**WHAT IS BEING ASKED:** Which of the lines below hold "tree"? Please return each one.

════════════════════

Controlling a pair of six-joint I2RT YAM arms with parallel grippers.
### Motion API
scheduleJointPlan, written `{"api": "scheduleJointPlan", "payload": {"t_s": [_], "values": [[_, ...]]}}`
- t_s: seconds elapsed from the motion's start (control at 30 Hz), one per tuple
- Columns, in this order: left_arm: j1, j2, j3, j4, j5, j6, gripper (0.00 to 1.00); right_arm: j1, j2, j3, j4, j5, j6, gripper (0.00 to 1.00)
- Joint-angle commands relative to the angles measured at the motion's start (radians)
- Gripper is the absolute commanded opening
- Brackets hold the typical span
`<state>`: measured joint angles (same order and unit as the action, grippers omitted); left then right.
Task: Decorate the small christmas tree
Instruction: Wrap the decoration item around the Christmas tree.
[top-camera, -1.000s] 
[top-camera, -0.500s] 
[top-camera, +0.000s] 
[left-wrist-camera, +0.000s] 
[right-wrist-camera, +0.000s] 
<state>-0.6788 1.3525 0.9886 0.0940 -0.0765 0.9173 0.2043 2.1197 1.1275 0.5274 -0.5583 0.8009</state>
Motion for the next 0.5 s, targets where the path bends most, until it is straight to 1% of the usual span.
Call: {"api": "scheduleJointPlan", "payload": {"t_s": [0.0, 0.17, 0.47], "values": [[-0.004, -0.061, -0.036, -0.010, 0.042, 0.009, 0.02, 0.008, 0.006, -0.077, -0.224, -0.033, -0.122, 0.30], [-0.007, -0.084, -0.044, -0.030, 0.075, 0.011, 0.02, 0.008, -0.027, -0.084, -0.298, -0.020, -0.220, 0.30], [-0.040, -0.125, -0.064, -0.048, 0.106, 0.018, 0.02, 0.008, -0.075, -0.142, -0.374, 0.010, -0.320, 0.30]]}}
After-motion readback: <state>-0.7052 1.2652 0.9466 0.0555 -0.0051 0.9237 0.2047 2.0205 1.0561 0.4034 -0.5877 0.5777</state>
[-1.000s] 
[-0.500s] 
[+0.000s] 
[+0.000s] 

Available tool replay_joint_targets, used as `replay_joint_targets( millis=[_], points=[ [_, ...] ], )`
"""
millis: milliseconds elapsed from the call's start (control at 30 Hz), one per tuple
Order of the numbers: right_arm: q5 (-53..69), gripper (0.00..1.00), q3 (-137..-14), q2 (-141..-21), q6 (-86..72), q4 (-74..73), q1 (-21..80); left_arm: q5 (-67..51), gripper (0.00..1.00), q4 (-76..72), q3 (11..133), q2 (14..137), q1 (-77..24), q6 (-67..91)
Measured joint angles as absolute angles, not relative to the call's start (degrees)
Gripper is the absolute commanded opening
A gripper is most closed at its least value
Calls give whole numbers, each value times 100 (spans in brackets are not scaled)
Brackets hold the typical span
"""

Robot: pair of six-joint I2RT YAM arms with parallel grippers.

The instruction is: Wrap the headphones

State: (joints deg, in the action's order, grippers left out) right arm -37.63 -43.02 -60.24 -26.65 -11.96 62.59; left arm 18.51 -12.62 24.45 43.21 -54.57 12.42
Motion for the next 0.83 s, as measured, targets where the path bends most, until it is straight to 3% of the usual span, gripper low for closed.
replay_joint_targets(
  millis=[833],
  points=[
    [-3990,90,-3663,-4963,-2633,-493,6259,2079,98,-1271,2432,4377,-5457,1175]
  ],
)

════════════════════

**OUTPUT OF THE EXERCISE:**
Task: Decorate the small christmas tree
Instruction: Wrap the decoration item around the Christmas tree.

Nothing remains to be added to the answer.